Veteran Actor William H. Macy Conducts 3-Hour Master Class for 12 Drama Students

Photos Karl Rabe

He was a cunning and manipulative criminal in the movie Fargo and a deadbeat alcoholic and addict in the long-running Showtime comedy Shameless. But when he led a three-hour drama class recently on the Vassar campus, William H. Macy played himself: an engaging, award-winning, veteran actor with a passion for his craft.

Willam H. Macy is directing a Masterclass and pointing to a script he is holding in his hand
The words in the script are important, Macy told the students, but they don’t have meaning until the actor “acts” them.

“Learn your lines,” Macy told the 12 students in the Streep Studio in the Vogelstein Center for Drama and Film, “but you’ve got to act with your body. My friend Dave Mamet says words are gibberish that don’t mean anything until you act them.”

During the three-hour class, Macy had several students perform short scenes from plays they had chosen for an imaginary audition.
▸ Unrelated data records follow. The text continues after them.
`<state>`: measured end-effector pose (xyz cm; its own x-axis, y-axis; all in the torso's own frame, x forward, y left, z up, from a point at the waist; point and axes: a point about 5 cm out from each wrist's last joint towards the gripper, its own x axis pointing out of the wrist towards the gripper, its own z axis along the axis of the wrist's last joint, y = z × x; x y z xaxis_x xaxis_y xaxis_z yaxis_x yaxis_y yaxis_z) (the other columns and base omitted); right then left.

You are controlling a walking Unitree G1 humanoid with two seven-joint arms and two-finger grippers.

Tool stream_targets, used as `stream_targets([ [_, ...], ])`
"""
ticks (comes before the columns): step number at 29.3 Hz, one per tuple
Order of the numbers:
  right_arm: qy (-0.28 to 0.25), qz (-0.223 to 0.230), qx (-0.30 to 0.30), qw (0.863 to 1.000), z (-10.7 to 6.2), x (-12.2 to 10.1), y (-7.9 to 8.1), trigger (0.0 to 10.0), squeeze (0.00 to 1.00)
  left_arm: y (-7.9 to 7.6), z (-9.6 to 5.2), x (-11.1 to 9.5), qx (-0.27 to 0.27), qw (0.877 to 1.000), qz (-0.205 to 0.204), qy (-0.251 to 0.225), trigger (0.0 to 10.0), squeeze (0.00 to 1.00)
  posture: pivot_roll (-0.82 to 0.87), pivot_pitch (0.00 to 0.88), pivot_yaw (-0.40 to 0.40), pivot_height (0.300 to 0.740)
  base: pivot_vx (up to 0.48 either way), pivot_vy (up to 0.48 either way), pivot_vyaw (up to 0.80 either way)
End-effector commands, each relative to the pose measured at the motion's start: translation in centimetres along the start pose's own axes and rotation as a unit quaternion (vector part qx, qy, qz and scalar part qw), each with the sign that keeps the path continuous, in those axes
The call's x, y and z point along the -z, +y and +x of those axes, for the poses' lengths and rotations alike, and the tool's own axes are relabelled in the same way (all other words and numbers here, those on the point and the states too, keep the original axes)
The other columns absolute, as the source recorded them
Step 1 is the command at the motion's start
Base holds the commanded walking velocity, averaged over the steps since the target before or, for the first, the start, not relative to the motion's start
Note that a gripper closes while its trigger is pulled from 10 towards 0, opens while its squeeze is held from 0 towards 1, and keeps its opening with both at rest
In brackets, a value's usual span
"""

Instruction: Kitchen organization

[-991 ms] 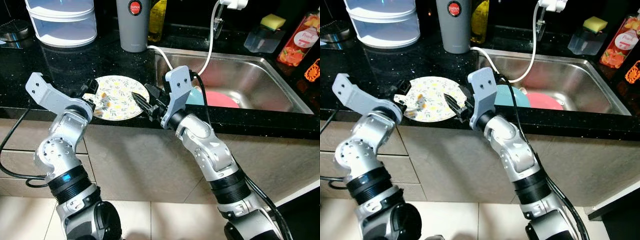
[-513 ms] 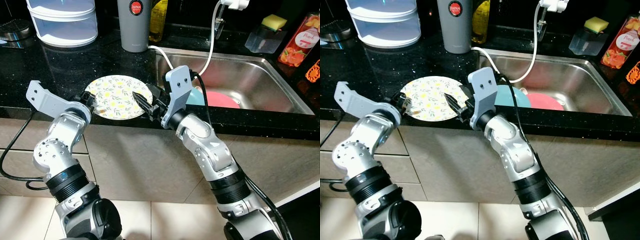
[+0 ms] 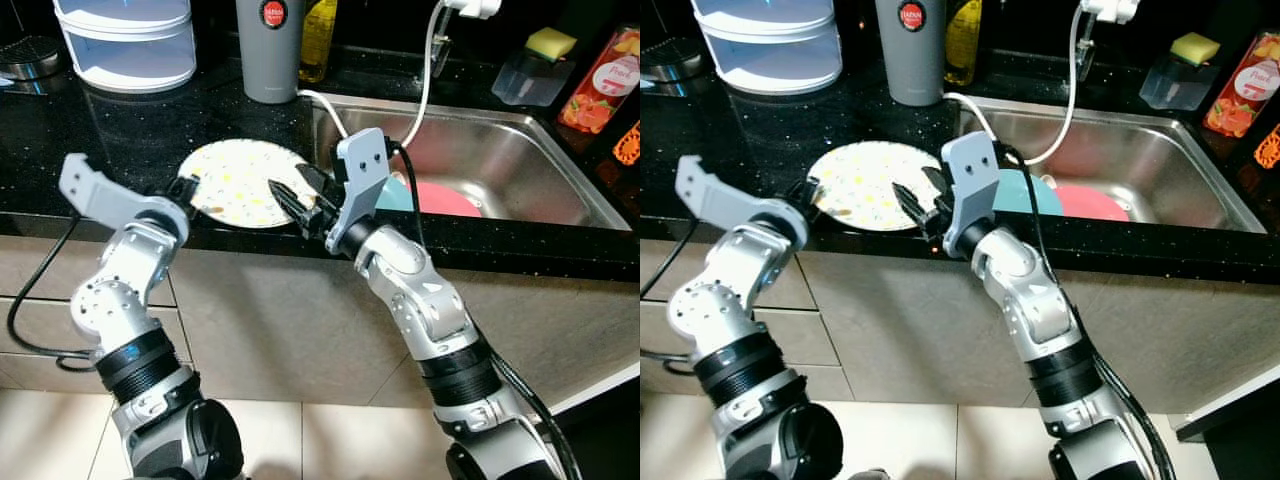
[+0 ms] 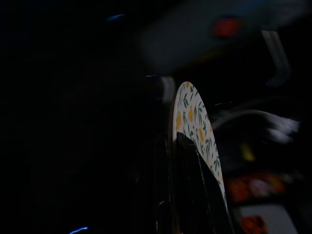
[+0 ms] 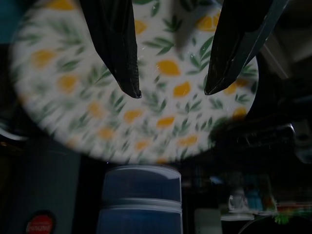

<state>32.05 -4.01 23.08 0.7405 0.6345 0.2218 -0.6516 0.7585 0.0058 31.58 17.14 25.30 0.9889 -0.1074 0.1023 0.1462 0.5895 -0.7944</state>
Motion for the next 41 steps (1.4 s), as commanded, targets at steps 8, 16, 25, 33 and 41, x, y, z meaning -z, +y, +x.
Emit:
stream_targets([
  [8,-0.009,0.143,0.146,0.979,-0.6,0.1,-4.6,10.0,0.00,-1.2,-0.9,-2.2,0.056,0.978,0.194,-0.060,10.0,0.00,0.13,0.022,-0.077,0.740,0.000,0.000,0.00],
  [16,0.049,0.102,0.221,0.969,-1.7,1.4,-7.6,10.0,0.00,-0.4,-1.3,-1.2,0.062,0.965,0.251,-0.048,10.0,0.00,0.13,0.028,-0.073,0.740,0.000,0.000,0.00],
  [25,0.101,0.251,0.141,0.952,-1.1,3.4,-5.3,10.0,0.00,-1.3,-1.9,-0.1,0.137,0.945,0.293,-0.055,10.0,0.00,0.13,0.030,-0.078,0.740,0.000,0.000,0.00],
  [33,0.087,0.315,0.127,0.937,-1.0,3.1,-5.3,10.0,0.00,-1.0,-2.0,-0.1,0.143,0.943,0.295,-0.062,10.0,0.00,0.12,0.031,-0.078,0.740,0.000,0.000,0.00],
  [41,0.067,0.387,0.117,0.912,-1.2,2.7,-5.7,10.0,0.00,-0.7,-2.1,0.1,0.157,0.942,0.289,-0.061,10.0,0.00,0.12,0.031,-0.077,0.740,0.000,0.000,0.00],
])
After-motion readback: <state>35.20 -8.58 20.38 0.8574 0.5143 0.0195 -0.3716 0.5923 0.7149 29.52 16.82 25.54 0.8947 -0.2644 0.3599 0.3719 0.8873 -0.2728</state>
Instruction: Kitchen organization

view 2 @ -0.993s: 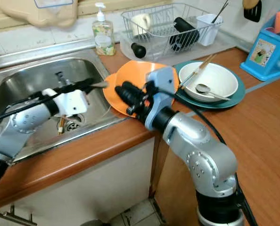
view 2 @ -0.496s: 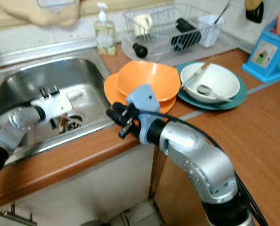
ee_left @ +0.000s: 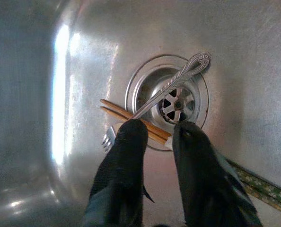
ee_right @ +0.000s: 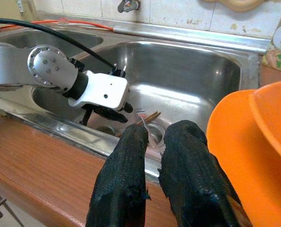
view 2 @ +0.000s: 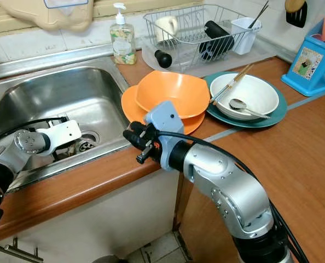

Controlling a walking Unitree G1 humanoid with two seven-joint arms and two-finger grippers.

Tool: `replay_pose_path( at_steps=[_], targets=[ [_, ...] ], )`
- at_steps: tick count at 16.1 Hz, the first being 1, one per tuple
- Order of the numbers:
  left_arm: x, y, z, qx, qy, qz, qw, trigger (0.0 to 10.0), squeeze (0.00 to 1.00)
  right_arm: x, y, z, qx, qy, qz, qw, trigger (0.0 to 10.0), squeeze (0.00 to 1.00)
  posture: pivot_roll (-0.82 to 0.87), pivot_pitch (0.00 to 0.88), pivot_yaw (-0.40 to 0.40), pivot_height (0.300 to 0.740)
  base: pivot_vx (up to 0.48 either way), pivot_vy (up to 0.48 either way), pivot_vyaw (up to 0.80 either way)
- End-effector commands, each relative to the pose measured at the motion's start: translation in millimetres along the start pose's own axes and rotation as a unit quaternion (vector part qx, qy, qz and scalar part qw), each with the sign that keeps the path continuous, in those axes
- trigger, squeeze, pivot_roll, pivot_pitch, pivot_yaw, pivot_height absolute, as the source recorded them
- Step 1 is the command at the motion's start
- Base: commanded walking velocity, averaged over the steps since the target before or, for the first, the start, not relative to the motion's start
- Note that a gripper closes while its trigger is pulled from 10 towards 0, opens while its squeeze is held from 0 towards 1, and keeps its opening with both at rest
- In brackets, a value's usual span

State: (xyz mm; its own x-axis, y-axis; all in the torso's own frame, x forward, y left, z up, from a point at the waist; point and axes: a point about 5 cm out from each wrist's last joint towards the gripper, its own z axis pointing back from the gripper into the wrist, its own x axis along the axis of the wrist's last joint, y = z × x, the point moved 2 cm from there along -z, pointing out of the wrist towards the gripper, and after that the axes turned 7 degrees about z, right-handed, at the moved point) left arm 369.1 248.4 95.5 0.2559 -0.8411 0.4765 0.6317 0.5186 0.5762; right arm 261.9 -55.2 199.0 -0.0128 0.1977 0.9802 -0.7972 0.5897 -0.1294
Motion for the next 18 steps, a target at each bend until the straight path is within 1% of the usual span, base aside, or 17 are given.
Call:
replay_pose_path(
  at_steps=[1,3,4,5,6,8,9,10,11,12,14,15,16,17,18],
  targets=[
    [1,3.2,1.2,0.001,0.001,-0.011,1.000,10.0,1.00,0,-0.6,-0.7,-0.005,0.000,0.004,1.000,10.0,0.00,-0.15,0.000,0.063,0.740,0.000,0.000,0.00],
    [0,4.3,1.1,0.012,0.003,-0.020,1.000,10.0,1.00,1,-1.6,-0.9,-0.007,-0.002,0.006,1.000,10.0,0.00,-0.15,0.000,0.059,0.740,0.000,0.000,0.00],
    [3,9.3,2.3,0.034,-0.010,-0.020,0.999,10.0,0.00,3,-4.1,-1.2,-0.016,-0.009,0.007,1.000,10.0,0.00,-0.15,0.000,0.059,0.740,0.000,0.000,0.00],
    [7,12.3,3.5,0.043,-0.025,-0.005,0.999,10.0,0.00,4,-5.6,-1.0,-0.021,-0.012,0.007,1.000,10.0,0.00,-0.15,0.000,0.058,0.740,0.000,0.000,0.00],
    [15,19.0,6.3,0.060,-0.066,0.040,0.995,10.0,0.00,7,-9.1,0.0,-0.034,-0.019,0.007,0.999,10.0,0.00,-0.15,0.000,0.063,0.740,0.000,0.000,0.00],
    [24,27.0,10.8,0.090,-0.111,0.074,0.987,10.0,0.00,10,-14.5,1.9,-0.057,-0.029,0.004,0.998,10.0,0.00,-0.15,0.000,0.069,0.740,0.000,0.000,0.00],
    [34,32.0,16.5,0.112,-0.168,0.121,0.972,10.0,0.00,16,-30.7,6.5,-0.117,-0.052,-0.016,0.992,10.0,0.00,-0.15,0.000,0.068,0.740,0.000,0.000,0.00],
    [39,32.1,20.5,0.121,-0.202,0.148,0.960,10.0,0.00,20,-42.3,11.5,-0.159,-0.065,-0.020,0.985,10.0,0.00,-0.14,0.000,0.065,0.740,0.000,0.000,0.00],
    [42,31.4,23.1,0.125,-0.222,0.160,0.954,10.0,0.00,21,-46.2,13.5,-0.169,-0.066,-0.023,0.983,10.0,0.04,-0.14,0.000,0.064,0.740,0.000,0.000,0.00],
    [48,29.3,27.4,0.127,-0.251,0.175,0.943,10.0,0.00,21,-50.2,16.2,-0.176,-0.069,-0.035,0.981,10.0,1.00,-0.14,0.000,0.059,0.740,0.000,0.000,0.00],
    [66,19.0,36.6,0.110,-0.306,0.204,0.923,10.0,0.00,17,-59.6,22.0,-0.202,-0.060,-0.060,0.976,10.0,1.00,-0.14,0.000,0.047,0.740,0.000,0.000,0.00],
    [70,16.5,38.5,0.107,-0.316,0.212,0.919,10.0,0.00,14,-61.9,23.6,-0.212,-0.051,-0.065,0.974,10.0,1.00,-0.13,0.000,0.043,0.740,0.000,0.000,0.00],
    [79,8.5,45.1,0.101,-0.339,0.239,0.904,10.0,0.00,4,-66.9,28.3,-0.235,-0.013,-0.105,0.966,10.0,1.00,-0.14,0.000,0.037,0.740,0.000,0.000,0.00],
    [84,5.4,50.5,0.102,-0.351,0.248,0.897,10.0,0.00,3,-68.7,31.4,-0.240,-0.009,-0.124,0.963,10.0,1.00,-0.14,0.000,0.035,0.740,0.000,0.000,0.00],
    [86,4.3,53.3,0.103,-0.357,0.251,0.894,10.0,0.00,3,-69.9,33.4,-0.244,-0.009,-0.135,0.960,10.0,1.00,-0.14,0.000,0.035,0.740,0.000,0.000,0.00]
  ],
)
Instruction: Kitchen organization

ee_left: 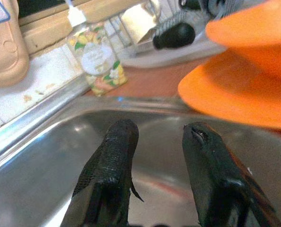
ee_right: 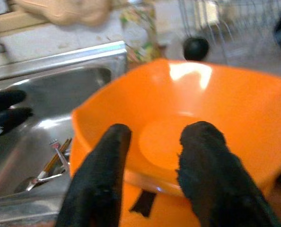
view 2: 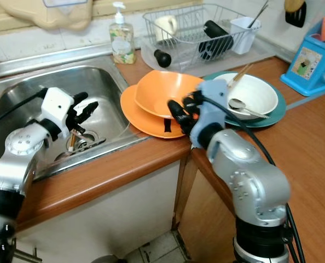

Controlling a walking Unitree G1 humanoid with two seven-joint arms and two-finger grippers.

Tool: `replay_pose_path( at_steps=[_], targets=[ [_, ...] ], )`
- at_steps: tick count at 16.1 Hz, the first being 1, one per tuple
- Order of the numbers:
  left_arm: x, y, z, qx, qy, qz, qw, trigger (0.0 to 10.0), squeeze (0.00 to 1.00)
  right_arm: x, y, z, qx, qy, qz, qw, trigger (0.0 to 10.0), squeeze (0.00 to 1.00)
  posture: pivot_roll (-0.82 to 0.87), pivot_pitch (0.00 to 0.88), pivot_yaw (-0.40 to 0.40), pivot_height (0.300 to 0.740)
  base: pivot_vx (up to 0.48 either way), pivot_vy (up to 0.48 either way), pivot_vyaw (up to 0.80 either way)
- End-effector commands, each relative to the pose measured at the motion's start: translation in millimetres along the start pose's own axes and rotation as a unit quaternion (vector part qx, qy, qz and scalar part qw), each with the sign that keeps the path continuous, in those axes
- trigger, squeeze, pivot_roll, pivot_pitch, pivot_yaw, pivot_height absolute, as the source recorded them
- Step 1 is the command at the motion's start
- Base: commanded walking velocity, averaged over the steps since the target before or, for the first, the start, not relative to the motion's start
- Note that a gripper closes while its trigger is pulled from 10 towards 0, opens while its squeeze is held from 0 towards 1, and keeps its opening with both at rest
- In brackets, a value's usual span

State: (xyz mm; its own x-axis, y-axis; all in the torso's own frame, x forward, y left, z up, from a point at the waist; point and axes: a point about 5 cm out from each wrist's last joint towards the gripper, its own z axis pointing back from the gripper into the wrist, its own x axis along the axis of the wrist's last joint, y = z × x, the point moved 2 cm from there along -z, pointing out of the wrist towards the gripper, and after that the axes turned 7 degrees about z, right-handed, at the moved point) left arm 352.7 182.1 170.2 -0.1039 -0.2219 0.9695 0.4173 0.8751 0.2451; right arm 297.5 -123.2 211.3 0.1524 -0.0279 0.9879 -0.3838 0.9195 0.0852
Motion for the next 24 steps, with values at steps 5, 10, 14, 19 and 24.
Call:
replay_pose_path(
  at_steps=[5,10,14,19,24],
  targets=[
    [11,-29.3,22.4,-0.053,-0.012,0.047,0.997,10.0,0.98,4,-18.1,7.9,-0.056,0.029,-0.065,0.996,10.0,0.00,-0.15,0.000,0.046,0.740,0.000,0.000,0.00],
    [17,-55.2,34.6,-0.122,-0.021,0.080,0.989,10.0,0.00,7,-31.9,6.9,-0.095,0.036,-0.127,0.987,10.0,0.00,-0.15,0.000,0.038,0.740,0.000,0.000,0.00],
    [18,-61.3,38.3,-0.134,-0.014,0.091,0.987,10.0,0.00,7,-28.8,1.4,-0.080,0.048,-0.185,0.978,10.0,0.00,-0.15,0.000,0.038,0.740,0.000,0.000,0.00],
    [16,-68.2,41.7,-0.149,-0.002,0.096,0.984,10.0,0.00,-2,-24.2,-14.6,-0.060,0.075,-0.221,0.970,10.0,0.00,-0.14,0.000,0.028,0.740,0.000,0.000,0.00],
    [17,-69.8,42.5,-0.149,0.005,0.095,0.984,10.0,0.00,-10,-22.9,-25.3,-0.048,0.093,-0.248,0.963,0.9,0.00,-0.13,0.000,0.012,0.740,0.000,0.000,0.00]
  ],
)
Then he peppered them with suggestions on how to move and how to react to lines recited by a fellow student playing the other character in the scene. “Your stock in trade is your action,” Macy told Alexander Papasavas ’23 as he provided suggestions for how to make the “audition” more kinetic.

William H. Macy and student in MasterClass in front of a camera
Macy critiques an imaginary audition by drama major Alexander Papasavas ’23.

Macy urged all of the students to import their own interpretation into their characters. “Bring the maximum amount of your personality to the character,” he said. “That’s why we can watch Hamlet 25 times and it’s still fresh; different actors bring different experiences to the character.”

William H. Macy directing student actor in MasterClass
Macy offers some advice to Yesmina Townsley ’23.

Other advice and observations from Macy:

  • Never walk backwards on stage. Nobody does that in real life. Turn your back and talk louder.
  • Never be bad. It’s OK to be the best actor in a bad show, but it’s better to be good in a small role in a good show.
  • Violence in films today has reached disgusting proportions. I’ve shot off my mouth about this, and now I can’t get a role in a Marvel movie.
  • Stay in touch with each other and with the many Vassar people in the industry.
  • If you want to be in movies, you have to go to Los Angeles. If you want to be in theater, you have to go to New York or Chicago.
  • Write. There are a lot of actors, but good writers are always in demand.
William H. Macy with acting students in MasterClass
Macy spent more than three hours with the class, dispensing advice and relating stories about his own career in film, television and theater spanning nearly 50 years.

Elizabeth Hoffman, Director of Parent and Family Giving in the Office of Advancement, said Macy offered to engage with the drama students on campus in part to express his appreciation for the education his daughter is receiving at Vassar.

Conrad Schott ’11, visiting Assistant Professor of Drama, said he was honored to have Macy offer advice to his students. “It’s incredibly valuable for the students to receive lessons from someone like Bill who is well known for his talent and his wealth of experience in the field,” Schott said. “Even if the acting fundamentals he espouses are similar to what the faculty can offer, it hits different coming from someone they know has reached such heights in his career, whose performances they may have seen and admired for years. When a star actor like William H. Macy comes to impart auditioning advice to your acting class, you hang on his every word. Respectfully, I’m going to steal some of his stuff, a time-honored tradition among acting teachers.”

When the class ended, Papasavas said it had been a privilege to take advice from Macy. “I’m a big Shameless fan,” he said, “and I was excited to receive help from someone so accomplished. The notes he gave me on playing my scene ‘bigger’ made a lot of sense to me; it’s been something I’ve been working on.”

Cameron Long ’23 said she, too, was slightly awestruck when Macy watched her perform. “I was nervous at first,” Long said, “but then I realized this is not a real audition. It’s a low-stress opportunity to learn from one of the best, and I will use the advice he gave me.”

William H. Macy headshot
“See you on the set!”

Macy closed the session by wishing the students luck in their future careers. “See you on the set,” he said. “They’re going to have to choose somebody. Why not you? Come ready to rock and roll.”